I feel lost.. I was having my usual evening shower tonight when I thought to myself - "I don't know who I am anymore"..!
I feel so ugly and invisable..
My hair is always pulled back in a ponytail - it looks dull, my skin looks like teenage skin all pimply and blurgh, my fingernails are uneven and splitting, toenails similar and chipped nailpolish, legs are hairy, skin dry as a lizard and I'm lost in a sea of trackpants and hoodies covered in pilling..
I look in the mirror and can't stand what's staring back at me.. I have barely enough time in the morning to brush my teeth let alone throw a hairbrush through my hair and put on some moisturiser..

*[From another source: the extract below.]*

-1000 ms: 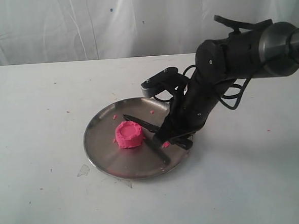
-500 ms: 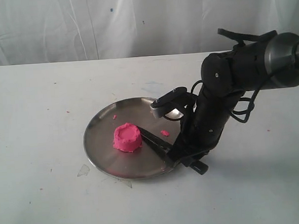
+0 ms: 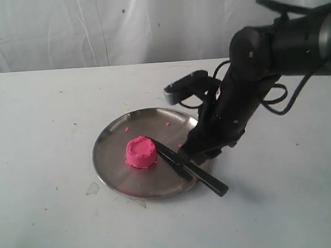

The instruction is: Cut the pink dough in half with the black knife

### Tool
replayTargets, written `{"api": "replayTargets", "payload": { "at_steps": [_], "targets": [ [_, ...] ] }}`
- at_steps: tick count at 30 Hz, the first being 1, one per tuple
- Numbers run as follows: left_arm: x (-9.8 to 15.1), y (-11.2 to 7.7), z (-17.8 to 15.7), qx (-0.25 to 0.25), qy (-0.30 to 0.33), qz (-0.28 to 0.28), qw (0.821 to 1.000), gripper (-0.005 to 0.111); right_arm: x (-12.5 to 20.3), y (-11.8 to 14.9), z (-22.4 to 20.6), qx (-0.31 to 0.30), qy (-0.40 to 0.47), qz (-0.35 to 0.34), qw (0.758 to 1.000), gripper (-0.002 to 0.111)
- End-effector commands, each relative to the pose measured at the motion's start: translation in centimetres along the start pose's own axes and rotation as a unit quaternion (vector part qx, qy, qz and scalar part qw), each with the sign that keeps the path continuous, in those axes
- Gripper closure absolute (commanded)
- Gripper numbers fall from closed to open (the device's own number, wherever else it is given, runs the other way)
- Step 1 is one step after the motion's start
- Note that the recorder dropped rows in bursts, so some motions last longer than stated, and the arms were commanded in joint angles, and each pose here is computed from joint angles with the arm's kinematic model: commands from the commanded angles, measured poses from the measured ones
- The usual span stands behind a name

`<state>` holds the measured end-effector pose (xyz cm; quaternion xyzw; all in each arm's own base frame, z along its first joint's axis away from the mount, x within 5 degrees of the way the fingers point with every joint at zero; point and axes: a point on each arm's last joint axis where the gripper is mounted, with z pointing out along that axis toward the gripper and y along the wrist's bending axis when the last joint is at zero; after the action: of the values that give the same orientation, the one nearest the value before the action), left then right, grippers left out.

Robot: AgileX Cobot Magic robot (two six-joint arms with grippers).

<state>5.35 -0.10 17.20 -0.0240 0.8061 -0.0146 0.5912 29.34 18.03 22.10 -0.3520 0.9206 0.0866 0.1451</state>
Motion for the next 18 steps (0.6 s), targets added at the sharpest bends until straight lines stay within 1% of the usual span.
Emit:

I'm 32 years old in 2 weeks - I should be in my prime, I should look and feel fabulous and my poor DP shouldn't come home to someone who really hasn't made any effort to look better (sounds so old skool).
I have no clothes in my wardrobe that represent who I am internally as a person. I live in tracksuits at the moment as I have a breastfed 5 week old but the rest is just not suitable for a 32 year old and really not what I want to wear - its stuff I've bought so I conform with society..
Apart from trackpants I have no winter clothes, no winter shoes and loads of stuff with stains and holes..
I'm always cold when I go out - feet freeze as I only ever buy jandals.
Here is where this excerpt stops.